WHAT TO PRODUCE:
Lines in the records below that contain the word "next" must each be copied.
────────────────────
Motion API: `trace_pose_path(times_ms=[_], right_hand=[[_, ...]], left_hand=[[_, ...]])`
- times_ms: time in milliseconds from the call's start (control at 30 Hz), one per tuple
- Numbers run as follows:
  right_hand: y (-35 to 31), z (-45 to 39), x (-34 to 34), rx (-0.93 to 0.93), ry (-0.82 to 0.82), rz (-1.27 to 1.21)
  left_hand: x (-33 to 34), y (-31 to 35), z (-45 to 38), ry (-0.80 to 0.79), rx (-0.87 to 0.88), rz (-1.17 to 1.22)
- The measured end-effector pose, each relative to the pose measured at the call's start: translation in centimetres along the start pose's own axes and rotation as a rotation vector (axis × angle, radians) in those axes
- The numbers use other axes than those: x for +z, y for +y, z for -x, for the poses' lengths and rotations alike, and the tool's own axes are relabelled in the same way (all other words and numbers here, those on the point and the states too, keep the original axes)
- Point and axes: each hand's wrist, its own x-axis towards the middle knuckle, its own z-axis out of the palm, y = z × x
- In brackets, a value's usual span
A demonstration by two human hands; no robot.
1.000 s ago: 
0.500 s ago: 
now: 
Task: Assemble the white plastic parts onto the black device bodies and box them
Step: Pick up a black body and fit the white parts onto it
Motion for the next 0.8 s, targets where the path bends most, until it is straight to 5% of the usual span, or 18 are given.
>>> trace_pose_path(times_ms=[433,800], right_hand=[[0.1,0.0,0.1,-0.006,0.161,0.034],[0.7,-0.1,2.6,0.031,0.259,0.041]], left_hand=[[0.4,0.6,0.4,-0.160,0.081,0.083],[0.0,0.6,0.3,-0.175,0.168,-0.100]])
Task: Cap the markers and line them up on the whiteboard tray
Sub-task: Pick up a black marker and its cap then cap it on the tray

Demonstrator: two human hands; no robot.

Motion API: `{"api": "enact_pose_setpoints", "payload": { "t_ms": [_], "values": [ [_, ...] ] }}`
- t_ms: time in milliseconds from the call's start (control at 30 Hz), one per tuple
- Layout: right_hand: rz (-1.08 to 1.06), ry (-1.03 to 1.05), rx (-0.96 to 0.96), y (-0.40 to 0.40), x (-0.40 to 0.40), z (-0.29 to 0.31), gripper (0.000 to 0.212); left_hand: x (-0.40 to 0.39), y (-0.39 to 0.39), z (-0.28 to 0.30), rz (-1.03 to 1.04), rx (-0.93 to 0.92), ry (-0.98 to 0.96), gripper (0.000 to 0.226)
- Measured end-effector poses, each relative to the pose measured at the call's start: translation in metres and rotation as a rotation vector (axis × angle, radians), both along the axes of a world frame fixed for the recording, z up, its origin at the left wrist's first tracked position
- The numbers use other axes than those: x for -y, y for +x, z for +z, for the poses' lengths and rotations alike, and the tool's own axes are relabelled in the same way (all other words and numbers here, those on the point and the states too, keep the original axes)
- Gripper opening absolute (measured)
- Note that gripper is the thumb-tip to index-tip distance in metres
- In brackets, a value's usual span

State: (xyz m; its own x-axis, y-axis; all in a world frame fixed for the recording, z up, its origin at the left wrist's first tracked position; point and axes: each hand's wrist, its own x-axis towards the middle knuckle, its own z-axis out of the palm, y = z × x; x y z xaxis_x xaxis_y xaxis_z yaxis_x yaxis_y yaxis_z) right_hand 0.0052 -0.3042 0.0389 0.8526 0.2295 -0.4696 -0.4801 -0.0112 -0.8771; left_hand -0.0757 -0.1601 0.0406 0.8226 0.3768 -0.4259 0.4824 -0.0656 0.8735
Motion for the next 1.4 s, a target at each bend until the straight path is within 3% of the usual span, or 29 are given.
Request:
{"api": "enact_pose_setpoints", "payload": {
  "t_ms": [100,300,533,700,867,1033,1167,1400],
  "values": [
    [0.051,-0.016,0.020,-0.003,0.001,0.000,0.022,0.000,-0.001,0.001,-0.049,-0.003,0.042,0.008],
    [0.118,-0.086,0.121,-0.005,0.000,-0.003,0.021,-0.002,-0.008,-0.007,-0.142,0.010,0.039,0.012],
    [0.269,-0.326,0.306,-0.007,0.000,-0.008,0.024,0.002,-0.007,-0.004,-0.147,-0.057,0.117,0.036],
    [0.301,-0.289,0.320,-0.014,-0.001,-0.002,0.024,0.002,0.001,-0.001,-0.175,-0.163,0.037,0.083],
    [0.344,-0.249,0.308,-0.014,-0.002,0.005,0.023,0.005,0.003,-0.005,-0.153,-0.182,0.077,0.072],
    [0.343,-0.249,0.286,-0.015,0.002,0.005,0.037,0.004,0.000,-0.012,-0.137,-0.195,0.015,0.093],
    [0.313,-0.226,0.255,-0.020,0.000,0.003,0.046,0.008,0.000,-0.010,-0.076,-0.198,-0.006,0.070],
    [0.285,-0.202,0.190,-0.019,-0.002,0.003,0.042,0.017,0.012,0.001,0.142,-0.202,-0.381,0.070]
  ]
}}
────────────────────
RESULT BELOW:
Motion for the next 0.8 s, targets where the path bends most, until it is straight to 5% of the usual span, or 18 are given.
Motion for the next 1.4 s, a target at each bend until the straight path is within 3% of the usual span, or 29 are given.

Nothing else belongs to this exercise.